IEEE Trans Med Imaging. 2019 Apr;38(4):1037-1047. doi: 10.1109/TMI.2018.2877080. Epub 2018 Oct 22.
The identification and quantification of markers in medical images is critical for diagnosis, prognosis, and disease management. Supervised machine learning enables the detection and exploitation of findings that are known a priori after annotation of training examples by experts. However, supervision does not scale well, due to the amount of necessary training examples, and the limitation of the marker vocabulary to known entities. In this proof-of-concept study, we propose unsupervised identification of anomalies as candidates for markers in retinal optical coherence tomography (OCT) imaging data without a constraint to a priori definitions. We identify and categorize marker candidates occurring frequently in the data and demonstrate that these markers show a predictive value in the task of detecting disease. A careful qualitative analysis of the identified data driven markers reveals how their quantifiable occurrence aligns with our current understanding of disease course, in early- and late age-related macular degeneration (AMD) patients. A multi-scale deep denoising autoencoder is trained on healthy images, and a one-class support vector machine identifies anomalies in new data.
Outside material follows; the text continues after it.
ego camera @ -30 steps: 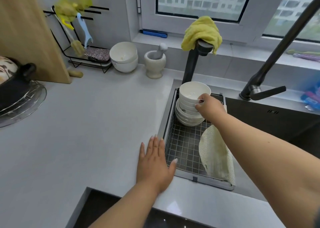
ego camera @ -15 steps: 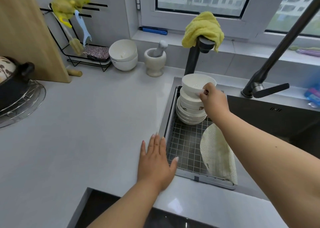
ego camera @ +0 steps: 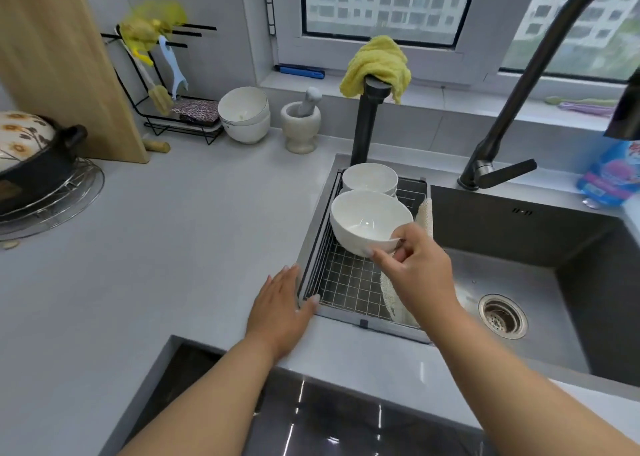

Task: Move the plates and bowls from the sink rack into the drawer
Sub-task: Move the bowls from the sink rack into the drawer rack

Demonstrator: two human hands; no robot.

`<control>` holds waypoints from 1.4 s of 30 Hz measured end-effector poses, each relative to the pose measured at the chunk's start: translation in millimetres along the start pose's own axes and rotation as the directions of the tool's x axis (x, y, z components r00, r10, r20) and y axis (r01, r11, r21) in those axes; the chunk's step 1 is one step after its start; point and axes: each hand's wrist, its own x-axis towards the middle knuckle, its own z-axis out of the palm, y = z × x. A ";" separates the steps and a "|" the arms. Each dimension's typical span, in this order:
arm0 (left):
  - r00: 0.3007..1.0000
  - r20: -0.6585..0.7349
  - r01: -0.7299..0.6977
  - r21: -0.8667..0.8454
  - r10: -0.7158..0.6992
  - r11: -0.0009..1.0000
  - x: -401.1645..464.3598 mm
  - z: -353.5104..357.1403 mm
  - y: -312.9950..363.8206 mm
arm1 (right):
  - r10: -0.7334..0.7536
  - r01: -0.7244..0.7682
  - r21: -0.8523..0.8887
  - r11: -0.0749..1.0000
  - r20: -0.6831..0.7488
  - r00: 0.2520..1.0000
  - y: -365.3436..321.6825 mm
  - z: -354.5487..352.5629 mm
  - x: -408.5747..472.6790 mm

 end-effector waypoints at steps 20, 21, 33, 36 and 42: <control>0.802 0.150 0.178 -0.984 -0.579 -0.008 -247.4 -24.3 75.9 | -0.454 0.390 0.235 0.891 0.523 0.722 -12.9 -24.2 -187.6; 0.765 0.140 0.165 -0.986 -0.628 -0.019 -261.7 -23.4 75.1 | -0.458 0.362 0.281 0.889 0.553 0.696 -17.0 -23.3 -196.6; 0.457 0.023 -0.026 -0.999 -0.889 -0.039 -416.0 -15.7 48.4 | -0.140 -0.609 0.200 0.768 0.980 0.145 -78.1 15.7 -304.4; 0.397 0.012 -0.068 -0.997 -0.918 -0.043 -458.3 -5.3 35.0 | -0.164 -0.626 0.156 0.764 0.985 0.045 -90.1 29.6 -337.4; 0.259 0.038 -0.074 -0.996 -0.965 -0.059 -562.4 21.5 5.8 | -0.178 -0.529 0.148 0.836 0.984 -0.005 -114.7 51.7 -432.5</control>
Clustering in the anomalies identifies stable categories. Using these markers to classify healthy-, early AMD- and late AMD cases yields an accuracy of 81.40%. In a second binary classification experiment on a publicly available data set (healthy versus intermediate AMD), the model achieves an area under the ROC curve of 0.944.
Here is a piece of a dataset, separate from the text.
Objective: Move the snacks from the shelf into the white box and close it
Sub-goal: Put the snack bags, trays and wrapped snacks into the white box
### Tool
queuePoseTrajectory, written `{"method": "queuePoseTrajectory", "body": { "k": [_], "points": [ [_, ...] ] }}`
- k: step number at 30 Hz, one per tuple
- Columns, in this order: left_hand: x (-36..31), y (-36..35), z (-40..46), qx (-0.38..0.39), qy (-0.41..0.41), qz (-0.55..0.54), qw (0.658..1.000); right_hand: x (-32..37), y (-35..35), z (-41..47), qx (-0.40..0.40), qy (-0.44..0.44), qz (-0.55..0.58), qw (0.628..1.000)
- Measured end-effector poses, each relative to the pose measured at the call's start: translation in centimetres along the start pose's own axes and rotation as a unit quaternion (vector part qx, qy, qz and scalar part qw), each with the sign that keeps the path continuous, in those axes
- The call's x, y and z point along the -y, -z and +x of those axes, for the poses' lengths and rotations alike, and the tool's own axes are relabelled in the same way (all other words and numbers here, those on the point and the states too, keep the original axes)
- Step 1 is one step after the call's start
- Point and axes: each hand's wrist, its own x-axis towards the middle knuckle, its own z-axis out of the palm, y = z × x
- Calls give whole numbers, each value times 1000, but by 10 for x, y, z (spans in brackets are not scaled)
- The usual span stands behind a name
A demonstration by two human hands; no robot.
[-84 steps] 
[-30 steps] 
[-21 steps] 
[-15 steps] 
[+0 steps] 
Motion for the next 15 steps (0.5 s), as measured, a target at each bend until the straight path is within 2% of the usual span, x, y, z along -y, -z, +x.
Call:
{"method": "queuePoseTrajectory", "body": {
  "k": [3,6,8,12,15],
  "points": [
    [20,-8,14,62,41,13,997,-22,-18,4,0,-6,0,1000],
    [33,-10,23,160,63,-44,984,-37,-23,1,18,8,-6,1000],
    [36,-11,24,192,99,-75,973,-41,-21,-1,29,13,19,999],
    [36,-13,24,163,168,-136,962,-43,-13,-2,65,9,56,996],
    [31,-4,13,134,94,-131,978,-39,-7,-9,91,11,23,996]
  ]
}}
医学图像中标志物的识别和定量对于诊断、预后和疾病管理至关重要。监督机器学习能够在专家对训练样例进行注释后,检测和利用已知的发现。然而,由于所需训练样例的数量以及标记词汇对已知实体的限制,监督并不具有良好的扩展性。在这项概念验证研究中,我们提出了一种无监督的方法,可以在不限制先验定义的情况下,从视网膜光学相干断层扫描(OCT)成像数据中识别异常作为候选标志物。我们识别并分类了在数据中经常出现的候选标志物,并证明这些标志物在检测疾病的任务中具有预测价值。对识别出的基于数据的标记物进行仔细的定性分析表明,它们可量化的出现与我们对早期和晚期年龄相关性黄斑变性(AMD)患者疾病过程的现有理解是一致的。在健康图像上训练多尺度深度去噪自动编码器,然后使用单类支持向量机识别新数据中的异常。在异常中进行聚类可以识别稳定的类别。使用这些标记物对健康、早期 AMD 和晚期 AMD 病例进行分类,准确率为 81.40%。在对公开数据集(健康与中期 AMD)进行的第二项二分类实验中,该模型的 ROC 曲线下面积达到 0.944。